Brace yourself for feel-uneasy TV.

“Brat Camp,” debuting Wednesday (8 p.m., KXLY-4 in Spokane), tracks nine reckless teens whose desperate parents ship them off to a wilderness boot camp to shape up. The goal is laudable, but the program turns voyeuristic and intrusive.

“Welcome to the Neighborhood,” which had been scheduled to premiere last Sunday, pitted seven families of various races, classes and sexual orientations in a contest to win a lavish home in suburban Austin, Texas. Three clans living along the cul-de-sac evaluated the contestants and sent one family packing each week before picking the winner.

The result: sheer creepiness. ABC wised up and pulled the show amid complaints from everyone from the Gay & Lesbian Alliance Against Defamation to the conservative Family Research Council.

There’s no contest among the participants on “Brat Camp.” The unruly teens have been sent off to SageWalk, The Wilderness School, in remote Oregon, to be broken of their destructive ways.

The situations are dramatic and shocking. The therapists react thoughtfully but firmly. The teens comport themselves before the camera with chilling ease. Socially awkward Frank and compulsive liar Jada are the dominant figures in this week’s two-hour premiere.

Yet “Brat Camp” operates on the questionable notion that intense, personal therapy can be adapted into entertainment for the masses. This programming for a summer night depends on confused, young lives that might be better off protected from a camera’s invasiveness.

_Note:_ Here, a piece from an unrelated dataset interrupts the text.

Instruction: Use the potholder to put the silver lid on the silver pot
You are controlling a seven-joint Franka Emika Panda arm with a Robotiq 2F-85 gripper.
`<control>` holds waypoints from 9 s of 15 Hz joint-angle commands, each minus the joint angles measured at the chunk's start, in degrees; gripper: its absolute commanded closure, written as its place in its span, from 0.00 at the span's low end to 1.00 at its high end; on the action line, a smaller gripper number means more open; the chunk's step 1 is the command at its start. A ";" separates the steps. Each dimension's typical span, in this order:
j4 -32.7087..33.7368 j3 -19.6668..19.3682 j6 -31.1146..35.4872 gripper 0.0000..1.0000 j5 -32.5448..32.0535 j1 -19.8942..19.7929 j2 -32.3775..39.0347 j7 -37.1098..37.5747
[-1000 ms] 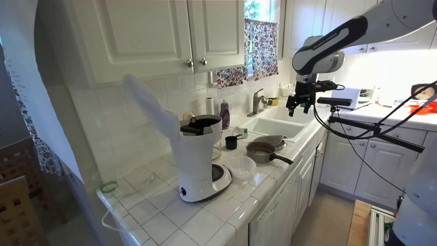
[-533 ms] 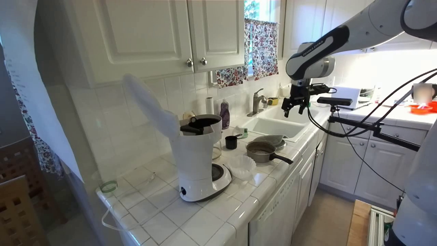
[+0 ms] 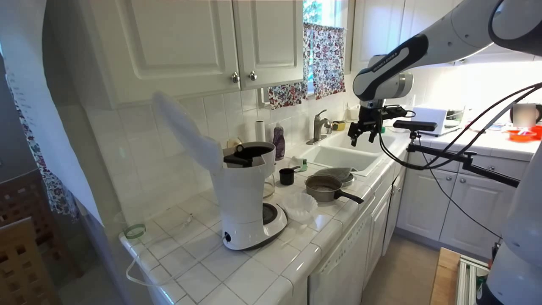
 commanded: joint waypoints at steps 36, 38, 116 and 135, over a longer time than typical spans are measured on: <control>23.04 10.86 1.00 0.00 12.80 -10.43 27.05 -30.93; 23.79 10.96 0.50 0.00 12.13 -10.22 28.08 -30.73; 19.49 11.58 1.35 0.92 6.33 -6.85 20.45 -32.19; 8.86 11.76 3.05 0.92 1.33 1.46 14.50 -26.75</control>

The narration often sounds too optimistic for the dire situations. There’s a lot more at stake with “Brat Camp” than whether it succeeds in the ratings. It will take years to understand whether the children turned themselves around.

ABC likes to trumpet that its reality programs provide wish fulfillment. Yet you might wish that “Brat Camp,” like “Welcome to the Neighborhood,” hadn’t reached the air.